Passo a passo: como funciona um programa TPS
- Fase pré-operatória
- Avaliação de risco (uso de opioides, ansiedade, histórico de dor)
- Educação do paciente e preparação psicológica
- Plano personalizado de controle da dor
- Fase intraoperatória
- Uso de bloqueios regionais e analgésicos não opioides
- Anestesia multimodal adaptada às necessidades do paciente.
- Fase pós-operatória imediata
- Avaliações diárias pela equipe TPS
- Controle da dor com uso mínimo de opioides
- Planejamento da alta hospitalar com redução gradual de opioides
- Acompanhamento pós-alta
- Acompanhamento regular por telefone ou pessoalmente (semanal a mensal)
- Sessões de apoio psicológico (TCC ou ACT)
- Ajustes ao plano analgésico
- Monitoramento da dor a longo prazo
Melhores práticas e considerações para implementação
Principais fatores de sucesso:
- Apoio institucional e pessoal dedicado
- Critérios claros de encaminhamento (ex.: tolerância a opioides, alto risco de dor)
- Assistência coordenada e ferramentas de rastreamento digital
- Opções de entrega virtual (especialmente para áreas rurais ou com recursos limitados)
Barreiras:
- Falta de protocolos TPS padronizados
- Evidências insuficientes de alta qualidade
- Preocupações com custos (embora alguns estudos mostrem neutralidade de custos)

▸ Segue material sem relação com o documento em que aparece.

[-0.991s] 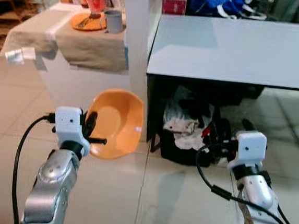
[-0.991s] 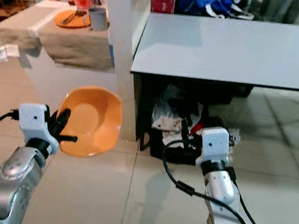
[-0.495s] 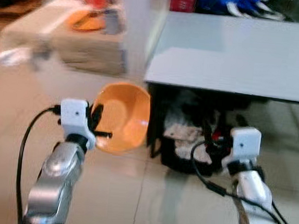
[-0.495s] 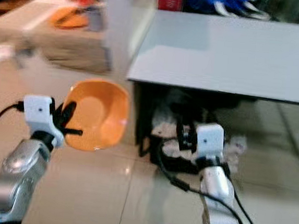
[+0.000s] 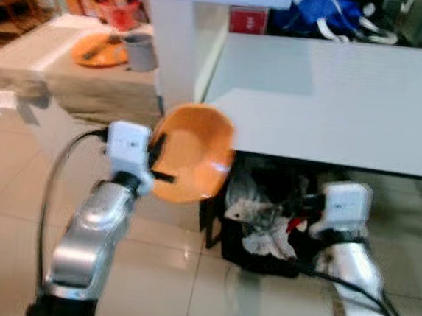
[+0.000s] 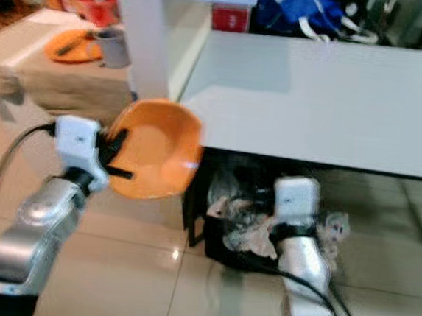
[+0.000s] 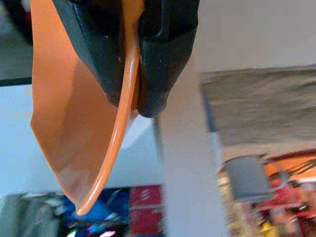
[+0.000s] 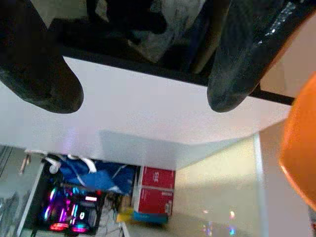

A estrutura sugerida para o TPS inclui:

Conclusão
Apesar dos resultados preliminares promissores, particularmente na redução do uso de opioides, os serviços de dor transicional ainda são pouco estudados em termos de sua capacidade de prevenir a dor crônica pós-cirúrgica. Contudo, seu modelo multidisciplinar e centrado no paciente posiciona os serviços de dor transicional como uma evolução vital no cuidado perioperatório, especialmente para populações vulneráveis. Hospitais e centros de dor devem considerar a implementação de projetos-piloto, juntamente com a coleta de dados, para avaliar a eficácia do modelo e aprimorá-lo.
Próximos passos:
- Apoiar ensaios clínicos randomizados em andamento, como o ensaio OREOS.
- Definir os componentes essenciais do TPS e os padrões de implementação.
- Defensor do apoio político e do financiamento.
Para mais informações, consulte o artigo completo em Anestesiologia.
Shanthanna H, Khaled M. Serviço de dor transitória para prevenção da dor pós-cirúrgica crônica: uma revisão de escopo da literatura publicada e considerações para pesquisa e prática. Anesthesiology. 2025;143(5):1382-1398.